Deuxième partie.
L’espace projectif
a
La différence essentielle entre les rapports topologiques, dont nous avons analysé, au cours de la première partie de cet ouvrage, les principales formes élémentaires, et les rapports projectifs et euclidiens, dont nous abordons maintenant l’étude (Parties II et III), tient au mode de coordination des figures entre elles. Les relations de voisinage, de séparation, d’ordre, d’enveloppements et de continuité se constituent de proche en proche entre éléments d’une même figure ou d’une même configuration structurée par elles, et sont indépendantes de l’étirement ou de la contraction des formes en jeu, lesquelles ne comportent par conséquent de conservation ni des distances ni même des droites, angles, etc. Ces relations topologiques ne conduisent donc nullement à la construction de systèmes d’ensemble réunissant une multiplicité de figures en fonction soit d’un jeu de perspectives soit d’axes de coordonnées, et c’est bien pourquoi elles sont psychologiquement élémentaires : l’espace topologique initial est intérieur à chaque figure, dont il exprime les propriétés intrinsèques, en opposition avec les relations spatiales qui la situeraient par rapport aux autres figures. Il n’a donc encore rien d’un espace total qui engloberait toutes les figures, et la seule mise en relation d’une figure à l’autre que connaissent les opérations topologiques fondamentales est la correspondance bi-univoque et bi-continue, source des « homéomorphies » ou analogies de structure entre les figures, c’est-à -dire à nouveau d’une analyse se plaçant au point de vue de chaque objet figurai considéré en lui-même et non pas d’un système d’ensemble qui les organiserait en un seul tout structuré selon une même coordination spatiale.

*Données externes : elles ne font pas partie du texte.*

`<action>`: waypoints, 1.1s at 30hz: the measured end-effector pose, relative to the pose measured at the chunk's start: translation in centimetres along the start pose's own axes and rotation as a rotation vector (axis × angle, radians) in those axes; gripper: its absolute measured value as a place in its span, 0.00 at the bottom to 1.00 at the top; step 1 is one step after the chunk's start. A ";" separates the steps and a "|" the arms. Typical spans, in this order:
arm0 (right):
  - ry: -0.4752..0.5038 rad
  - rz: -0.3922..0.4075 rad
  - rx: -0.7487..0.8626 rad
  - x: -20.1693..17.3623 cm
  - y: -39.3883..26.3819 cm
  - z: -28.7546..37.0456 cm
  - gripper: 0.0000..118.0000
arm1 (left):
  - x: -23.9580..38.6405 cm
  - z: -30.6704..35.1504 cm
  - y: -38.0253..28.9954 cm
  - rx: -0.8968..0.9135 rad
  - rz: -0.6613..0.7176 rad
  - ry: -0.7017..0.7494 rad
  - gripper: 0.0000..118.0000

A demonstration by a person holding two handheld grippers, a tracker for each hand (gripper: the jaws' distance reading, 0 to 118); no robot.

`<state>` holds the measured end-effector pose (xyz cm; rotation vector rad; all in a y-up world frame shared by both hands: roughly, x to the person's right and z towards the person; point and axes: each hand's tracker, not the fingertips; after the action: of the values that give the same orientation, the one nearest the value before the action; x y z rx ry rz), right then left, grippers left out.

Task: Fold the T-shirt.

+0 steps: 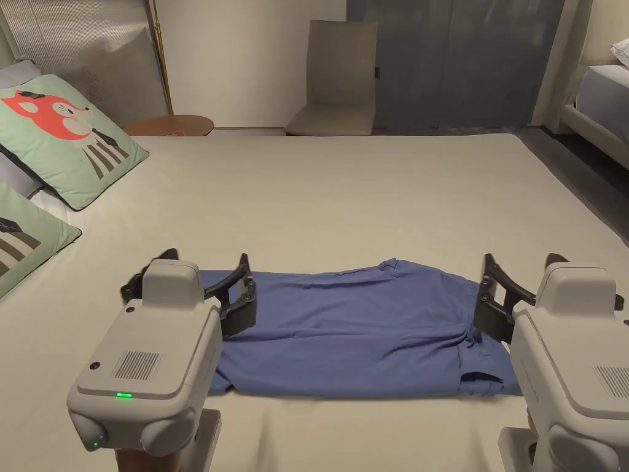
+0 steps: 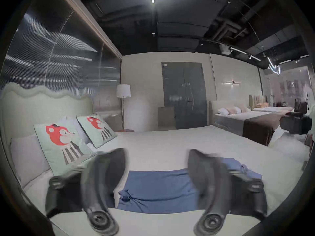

Avec l’espace projectif et l’espace euclidien, le problème est au contraire de situer les objets et leurs configurations les uns par rapport aux autres, selon des systèmes d’ensemble consistant, soit en projections ou perspectives, soit en « coordonnées » dépendant de certains axes, et c’est pourquoi les structures projectives et euclidiennes sont plus complexes et d’élaboration plus tardive. Impliquant la conservation des droites, des angles, des courbes, des distances, ou de certains rapports définis subsistant au travers des transformations, ces structures se réfèrent toujours, en effet, et cela même lorsqu’il s’agit de l’analyse d’une figure isolée par abstraction, à une organisation totale, explicite ou sous-entendue.
En particulier l’espace projectif, dont nous chercherons maintenant à retracer la genèse, débute psychologiquement lorsque l’objet ou sa figure cessent d’être envisagés simplement en eux-mêmes, comme c’est le cas sur le terrain des purs rapports topologiques, pour être considérés relativement à un « point de vue » : point de vue du sujet comme tel, auquel cas intervient une relation de perspective, ou point de vue d’autres objets sur lesquels il se trouve projeté. Ainsi, dès le départ, les rapports projectifs supposent une coordination entre objets spatiaux distincts, par opposition à l’analyse intrinsèque des rapports topologiques propres à chaque objet envisagé en lui-même.
C’est ce que nous allons constater en étudiant d’abord, la droite projective et les perspectives élémentaires (chapitre VI), puis les projections intervenant dans les ombres (chapitre VII), la coordination d’ensemble des perspectives (chapitre VIII), les sections (chapitre IX) et le développement des volumes (chapitre X).